McLaren 2014, a major collaboration between Edinburgh’s Centre for the Moving Image, the National Film Board of Canada and the Glasgow 2014 Cultural Programme marking the centenary of his birth, seeks to draw new audiences to his work, as well as showcasing work inspired by his art, and extending his legacy of training and education. Events will follow the trajectory of McLaren’s own career. His birthplace, Stirling, will see a plaque dedication as well as a photography exhibition, a film tour of the city and the dance production A Chairy Tale, based on his short film of the same name. Glasgow, where McLaren trained at the School of Art, will pay particular tribute to McLaren’s interest in musical experimentation, with a screening of his short films scored by the Glasgow Improvisers’ Orchestra, and the live animation and sound event Digital Scratch: Riding Over Blinkity Blank. Edinburgh will see the comprehensive exhibition Hand-Made Cinema at the Talbot Rice Gallery, as well as a yet-to-be-announced exclusive presentation at the Edinburgh International Film Festival, where McLaren’s films were regular features of the programme during his lifetime, and where the annual animation award bears his name. The time McLaren spent in Orkney will also be marked by an exhibition at the Pier Arts Centre in Stromness; and animation workshops led by, among others, McLaren’s niece Tricia Anderson, will take place all over the UK. The National Film Board of Canada, where McLaren trained animators as well as creating some of his most important work, will dovetail the Scottish events with its own celebrations.

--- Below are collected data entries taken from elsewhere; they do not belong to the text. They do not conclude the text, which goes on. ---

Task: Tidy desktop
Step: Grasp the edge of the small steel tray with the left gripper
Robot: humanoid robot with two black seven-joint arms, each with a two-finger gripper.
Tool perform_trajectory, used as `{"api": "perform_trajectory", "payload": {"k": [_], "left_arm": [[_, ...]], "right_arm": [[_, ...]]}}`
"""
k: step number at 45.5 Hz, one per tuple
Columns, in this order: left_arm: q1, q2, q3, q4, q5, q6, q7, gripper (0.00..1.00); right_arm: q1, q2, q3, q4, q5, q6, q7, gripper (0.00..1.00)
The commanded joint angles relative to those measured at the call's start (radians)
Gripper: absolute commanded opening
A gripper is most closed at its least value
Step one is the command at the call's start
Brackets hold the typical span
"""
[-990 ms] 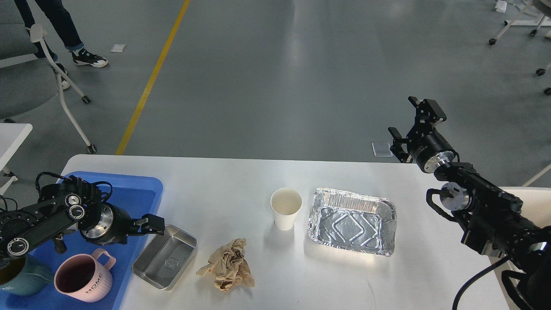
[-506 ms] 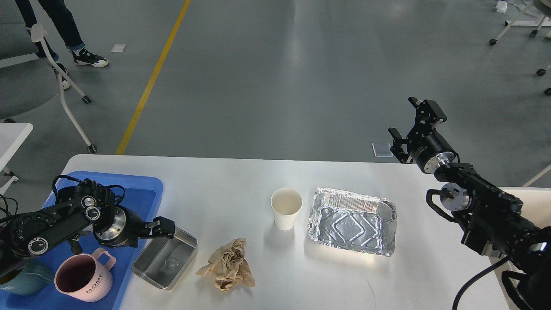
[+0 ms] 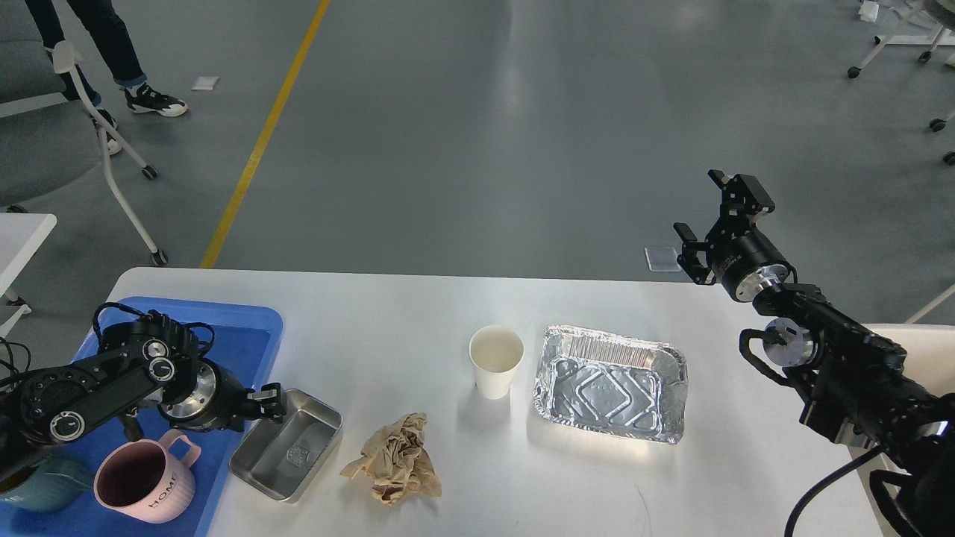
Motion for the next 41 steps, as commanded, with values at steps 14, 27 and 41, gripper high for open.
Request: {"api": "perform_trajectory", "payload": {"k": [14,27,41], "left_arm": [[-0.003,-0.025,0.011,0.006,0.000,0.004,0.001,0.37],[-0.009,-0.025,0.013,0.008,0.000,-0.001,0.017,0.23],[-0.015,-0.022,0.036,0.008,0.002,-0.007,0.044,0.01]], "right_arm": [[-0.001,0.000,0.000,0.000,0.000,0.000,0.000,1.00],[-0.001,0.000,0.000,0.000,0.000,0.000,0.000,1.00],[-0.005,0.000,0.000,0.000,0.000,0.000,0.000,1.00]]}}
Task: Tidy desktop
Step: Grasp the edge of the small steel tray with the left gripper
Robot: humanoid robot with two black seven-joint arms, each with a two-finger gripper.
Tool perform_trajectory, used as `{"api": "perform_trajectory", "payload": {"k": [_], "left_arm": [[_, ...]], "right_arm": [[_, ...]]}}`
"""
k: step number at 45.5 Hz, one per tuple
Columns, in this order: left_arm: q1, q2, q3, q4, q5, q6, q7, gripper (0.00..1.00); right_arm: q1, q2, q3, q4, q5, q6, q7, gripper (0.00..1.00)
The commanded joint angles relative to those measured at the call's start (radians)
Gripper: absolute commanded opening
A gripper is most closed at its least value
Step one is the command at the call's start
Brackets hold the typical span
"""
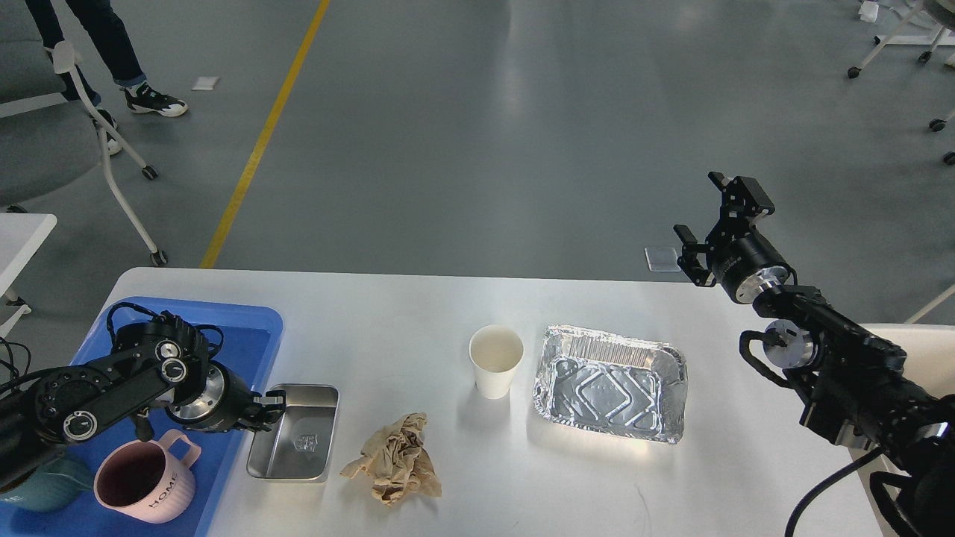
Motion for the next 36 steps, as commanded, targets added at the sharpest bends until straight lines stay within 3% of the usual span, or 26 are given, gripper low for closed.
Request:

So what is it that makes McLaren such a significant figure? ‘His work is relentlessly inventive,’ says Iain Gardner, BAFTA-winning and Oscar-longlisted animator, EIFF animation programmer and Artistic Director of McLaren 2014. ‘For me, it’s the vitality in the work that most touches me – and it’s that unique quality of animation, that shapes and colour can have a life of their own, that drives me to animate myself.’ Gardner notes a couple of particular innovations for which McLaren is celebrated – the direct painting on to film stock whereby he created his ‘cameraless films’; his frame-by-frame ‘pixilation’ of living human figures – but points out that ‘he pioneered so many techniques that it’s counterproductive to concentrate on one or two. I feel confident that were he still alive today he’d be at the forefront of experiments with digital technology.’
McLaren won an Oscar, a Palme D'Or, a BAFTA and two Silver Bears in the course of his career. But he also displayed a lifelong commitment to the use of animation in educational and community-building contexts, and took his message all over the world, working with UNESCO in the 1950s and 60s to bring workshops to China and India. Through his work with the National Film Board of Canada, McLaren was also a mentor and inspiration to countless animators – among them George Dunning, who directed Yellow Submarine (and whose company TV Cartoons would eventually produce Iain Gardner’s own breakthrough short, Akbar’s Cheetah, for Channel 4).

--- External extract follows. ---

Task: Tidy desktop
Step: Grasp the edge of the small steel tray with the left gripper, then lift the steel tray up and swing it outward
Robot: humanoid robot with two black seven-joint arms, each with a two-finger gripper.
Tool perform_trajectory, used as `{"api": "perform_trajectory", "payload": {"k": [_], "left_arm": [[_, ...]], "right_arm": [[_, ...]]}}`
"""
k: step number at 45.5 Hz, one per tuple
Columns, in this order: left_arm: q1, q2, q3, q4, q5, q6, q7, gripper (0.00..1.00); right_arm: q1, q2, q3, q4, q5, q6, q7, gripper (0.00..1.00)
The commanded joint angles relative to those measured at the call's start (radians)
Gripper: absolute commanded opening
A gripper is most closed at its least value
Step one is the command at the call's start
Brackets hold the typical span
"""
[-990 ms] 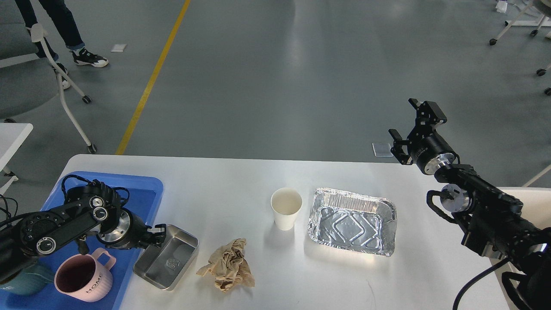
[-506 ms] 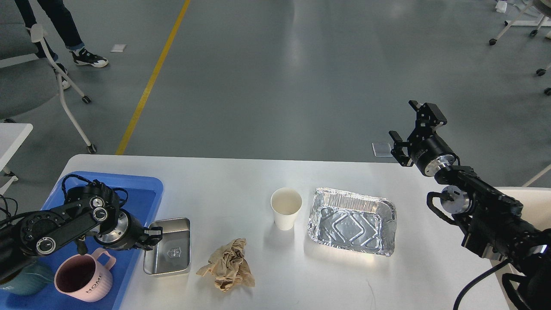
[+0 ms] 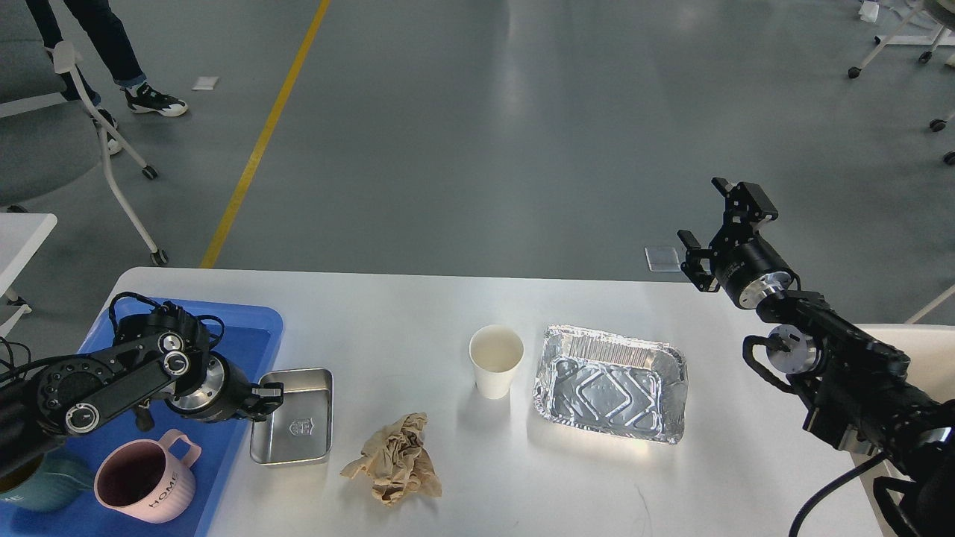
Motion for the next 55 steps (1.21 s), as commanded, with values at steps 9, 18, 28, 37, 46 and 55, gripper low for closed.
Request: {"api": "perform_trajectory", "payload": {"k": [9,18,28,37,46,55], "left_arm": [[-0.134,-0.015,-0.003,0.014,-0.047,-0.010,0.003,0.00],[-0.262,-0.008,0.001,0.015,-0.109,-0.037,0.016,0.00],[-0.428,-0.005,0.003,0.041,-0.135,-0.116,0.039,0.00],[-0.552,0.002,0.003,0.047,-0.138,-0.189,0.046,0.00],[-0.631,0.126,0.001,0.061,-0.146,-0.263,0.046,0.00],[-0.625,0.336,0.000,0.060,-0.146,-0.272,0.039,0.00]], "right_arm": [[0.001,-0.012,0.000,0.002,0.000,0.000,0.000,1.00],[0.008,-0.015,0.000,0.003,0.000,0.000,0.000,1.00],[0.017,-0.017,0.000,0.003,0.000,0.000,0.000,1.00],[0.024,-0.047,0.000,0.011,0.000,0.000,-0.002,1.00],[0.031,-0.061,0.000,0.011,0.000,0.003,-0.003,1.00],[0.043,-0.056,0.000,0.012,0.000,0.004,-0.003,1.00]]}}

The international aspect of McLaren’s work was vastly important, although as Gardner notes, his success in Canada has seen him somewhat overlooked in his native Scotland. ‘He’s very much posited as a Canadian filmmaker,’ says Gardner. McLaren’s work in Canada remains an inspirational model, however. ‘One does wonder what could be achieved with animation in Scotland with similar audience engagement and support, and the correct economic environment to encourage production. The McLaren 2014 project will have delivered digital animation workshops to over 100 schools in Scotland by the time it’s run its course, so there could be an explosion of animators here in ten or 20 years’ time!’

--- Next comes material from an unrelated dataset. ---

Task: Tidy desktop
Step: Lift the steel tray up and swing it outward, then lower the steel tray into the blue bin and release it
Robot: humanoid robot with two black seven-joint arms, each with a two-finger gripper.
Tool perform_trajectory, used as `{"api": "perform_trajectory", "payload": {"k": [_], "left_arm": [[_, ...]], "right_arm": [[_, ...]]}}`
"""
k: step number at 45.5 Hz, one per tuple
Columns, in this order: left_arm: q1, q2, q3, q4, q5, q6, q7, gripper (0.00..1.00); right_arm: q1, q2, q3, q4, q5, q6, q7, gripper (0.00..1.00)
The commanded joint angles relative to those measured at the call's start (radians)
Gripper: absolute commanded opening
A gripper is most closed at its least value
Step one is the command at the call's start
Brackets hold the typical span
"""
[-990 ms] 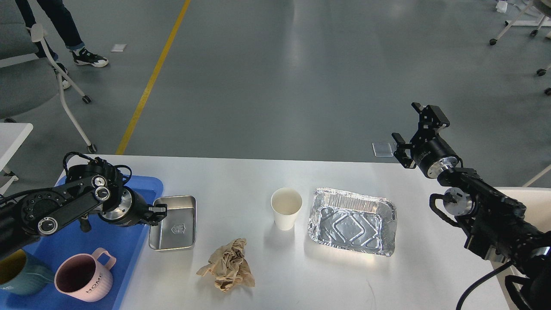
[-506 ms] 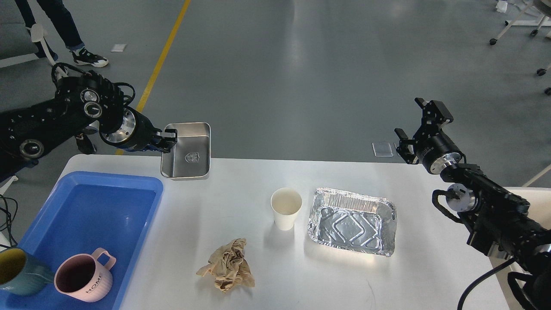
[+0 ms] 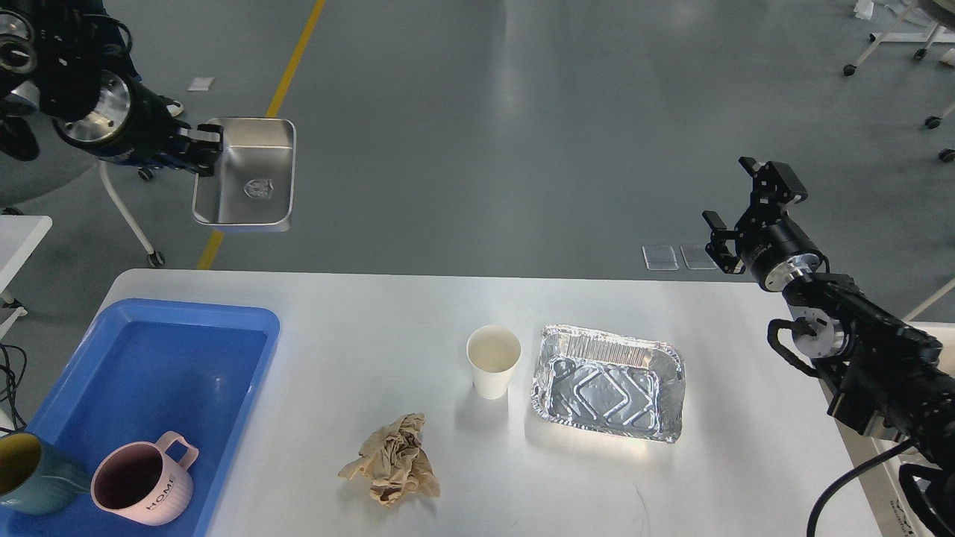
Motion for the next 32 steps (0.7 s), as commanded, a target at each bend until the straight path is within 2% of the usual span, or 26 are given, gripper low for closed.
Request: {"api": "perform_trajectory", "payload": {"k": [1,6,11,21,32], "left_arm": [[0.007,0.133,0.000,-0.001,0.000,-0.002,-0.008,0.00],[0.025,0.224,-0.001,0.001,0.000,-0.002,-0.015,0.00],[0.107,0.272,-0.009,0.004,-0.005,0.022,-0.034,0.00],[0.288,0.292,-0.012,0.005,-0.081,0.188,-0.040,0.00],[0.438,0.221,-0.012,0.028,-0.161,0.358,-0.055,0.00]], "right_arm": [[0.008,0.006,0.000,0.001,0.000,0.000,0.000,1.00],[0.016,0.013,0.000,0.001,0.000,0.000,0.000,1.00],[0.021,0.015,-0.001,0.001,0.000,-0.003,0.000,1.00],[0.014,0.021,-0.001,-0.002,-0.002,-0.003,0.000,1.00],[0.008,0.022,-0.003,-0.003,-0.002,-0.003,0.000,1.00]]}}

But times are harder than ever for those who choose a creative path, and the type of publicly funded programmes that McLaren both benefited from and backed are under ever more threat. Such questions are to the fore for Gardner even as his long graft on McLaren 2014 comes to fruition. ‘It’s not only our current time of recession that makes discussion of public support for the arts essential, but also the question of independence,’ he says. ‘Tax breaks for animation production in the UK are beginning to have a positive impact on indigenous creativity and production; would an independent Scotland retain this government support? For me, McLaren 2014 and the issues raised by McLaren’s life come at a very interesting time for Scotland.’